◆ **DIRECTIONS FOR THIS TASK**
Filter the data below, keeping only lines that contain "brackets".

◆ **DATASET CONTENT**
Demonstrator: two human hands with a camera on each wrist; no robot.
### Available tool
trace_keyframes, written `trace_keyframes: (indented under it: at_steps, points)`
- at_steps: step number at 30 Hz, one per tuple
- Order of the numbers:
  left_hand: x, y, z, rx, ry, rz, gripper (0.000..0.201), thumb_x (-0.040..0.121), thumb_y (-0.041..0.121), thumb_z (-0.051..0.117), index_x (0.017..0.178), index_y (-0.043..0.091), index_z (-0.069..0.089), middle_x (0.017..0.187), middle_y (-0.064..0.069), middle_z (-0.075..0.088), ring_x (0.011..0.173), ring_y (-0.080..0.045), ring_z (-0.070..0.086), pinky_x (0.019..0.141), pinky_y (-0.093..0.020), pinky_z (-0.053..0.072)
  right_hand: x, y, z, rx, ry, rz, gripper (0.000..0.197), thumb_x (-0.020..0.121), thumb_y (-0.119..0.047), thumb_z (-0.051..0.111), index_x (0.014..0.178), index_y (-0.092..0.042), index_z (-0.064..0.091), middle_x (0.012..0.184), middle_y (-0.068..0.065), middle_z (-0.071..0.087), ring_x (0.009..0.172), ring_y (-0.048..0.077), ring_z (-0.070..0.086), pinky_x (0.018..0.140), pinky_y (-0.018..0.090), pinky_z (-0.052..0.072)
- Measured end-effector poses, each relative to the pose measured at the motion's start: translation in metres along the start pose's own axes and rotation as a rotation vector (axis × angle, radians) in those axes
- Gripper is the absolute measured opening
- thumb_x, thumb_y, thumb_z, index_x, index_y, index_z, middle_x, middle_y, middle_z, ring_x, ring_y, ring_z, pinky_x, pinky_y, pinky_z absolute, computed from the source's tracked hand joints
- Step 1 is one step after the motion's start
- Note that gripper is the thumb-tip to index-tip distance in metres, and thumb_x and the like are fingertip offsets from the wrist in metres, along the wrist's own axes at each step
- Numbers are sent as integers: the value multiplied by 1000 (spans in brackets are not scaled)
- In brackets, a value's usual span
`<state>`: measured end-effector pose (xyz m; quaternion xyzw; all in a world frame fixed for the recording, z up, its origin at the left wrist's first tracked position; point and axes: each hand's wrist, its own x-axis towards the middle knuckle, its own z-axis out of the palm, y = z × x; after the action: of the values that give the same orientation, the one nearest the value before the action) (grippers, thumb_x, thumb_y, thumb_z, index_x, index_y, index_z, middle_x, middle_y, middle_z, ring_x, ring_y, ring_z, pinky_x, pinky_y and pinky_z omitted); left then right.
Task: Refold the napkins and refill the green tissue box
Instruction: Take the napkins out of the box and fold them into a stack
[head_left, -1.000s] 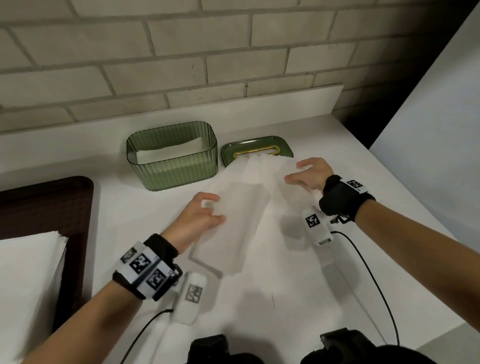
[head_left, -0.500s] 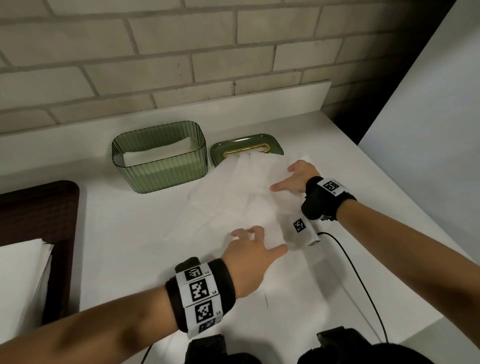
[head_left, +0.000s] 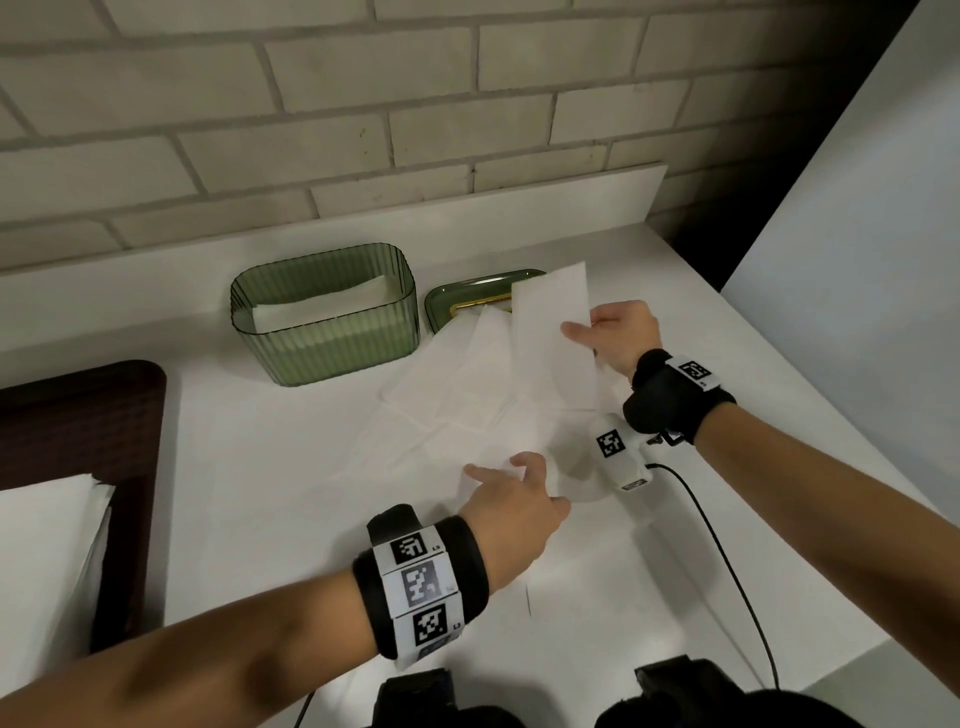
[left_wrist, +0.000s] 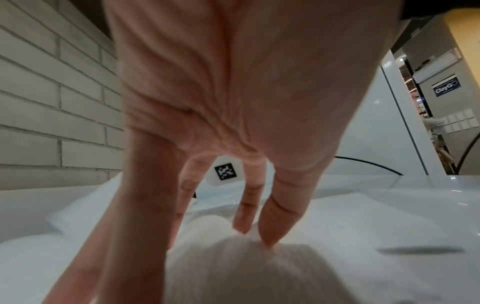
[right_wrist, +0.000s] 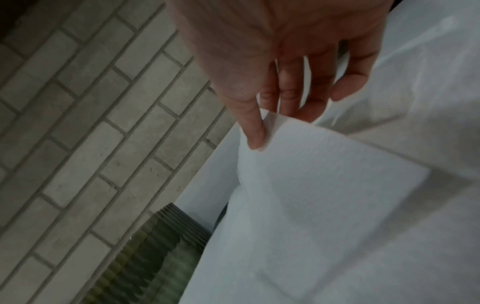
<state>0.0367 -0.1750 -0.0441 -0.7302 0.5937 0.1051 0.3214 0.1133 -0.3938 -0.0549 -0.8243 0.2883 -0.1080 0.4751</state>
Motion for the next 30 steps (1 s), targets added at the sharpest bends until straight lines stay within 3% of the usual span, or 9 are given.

◆ **TASK RESULT**
- Numbers are sent as integers: the value multiplied by 1000 (spans in brackets are not scaled)
- In brackets, a value's usual span

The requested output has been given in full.